Review of Clever: Leading Your Smartest, Most Creative People (R. Goffee & G. Jones):
Virtually NONE of the characterizations and slanderous remarks about high-ability people that are professed in “Clever”are evidence-based or supported in the professional literature. Biased and extreme opinions never constitute believable claims. To anyone who has actually taken the time to read the research and professional literature on gifted adults, talent psychology, and leadership excellence, it is patently obvious that “Clever” is nothing more than a destructive repackaging of outdated strategies and last century’s thinking. Indeed, if the authors had hurled such unfounded insults at any other group of people they would undoubtedly find themselves facing a lawsuit. Readers’ heads will ache from being tossed back and forth between two contradictory perspectives. While the authors repeatedly stress the enormous value of bright, creative people in today’s organizations (one of the few accuracies in the book), they simultaneously pour scorn on them.
As with most forms of prejudice, the writers begin by assigning HPs a derogatory label: “clevers”! They further belittle them as “recalcitrant”, “needy”, “obsessive”, hostile toward their organizations, “resistant”, “incessant interrogators of those who hope to lead them”, “organizational innocents”, and on and on. If they had bothered to investigate their biased views they would know there is no credible evidence or research to support these insults. In fact, many of the claims are actually opposite the truth. Furthermore, the authors depict clever people as a tawdry collection of socially inept narcissists: “Communicating with clevers is always a challenge because they are totally absorbed by their own agendas”. Even worse, these top talent people are portrayed as a band of menacing insurgents: “good at gaming“, and inclined to “poison a culture very quickly“. One of the authors’ many ridiculous recommendations even warns organizations to “give clever people resources and space“—not in support of their exceptional creativity, but because it is “the only way to prevent them from using their Machiavellian talents to extract what they need“!

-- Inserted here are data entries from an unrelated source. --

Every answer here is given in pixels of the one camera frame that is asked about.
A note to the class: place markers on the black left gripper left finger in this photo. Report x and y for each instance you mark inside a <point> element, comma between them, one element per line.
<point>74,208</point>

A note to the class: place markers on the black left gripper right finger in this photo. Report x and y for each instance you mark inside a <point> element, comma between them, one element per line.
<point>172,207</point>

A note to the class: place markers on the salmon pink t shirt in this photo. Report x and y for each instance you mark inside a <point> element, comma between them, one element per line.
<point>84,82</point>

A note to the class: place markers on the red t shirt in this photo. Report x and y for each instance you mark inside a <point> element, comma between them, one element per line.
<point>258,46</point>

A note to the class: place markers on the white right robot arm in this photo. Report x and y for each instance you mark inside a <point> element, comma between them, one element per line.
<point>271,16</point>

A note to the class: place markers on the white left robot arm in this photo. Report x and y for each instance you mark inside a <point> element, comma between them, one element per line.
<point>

Tragically, the understanding of bright, creative people promised by “Clever” is nowhere to be found. Indeed this book is merely a slapdash money-making scheme comprised of opinions glued together by very bad misinformation. Altogether, its claims and recommendations are a prescription for TM and OD failure. Anyone who works for an organization that accepts these unfounded, backward views should run for the nearest exit and never look back.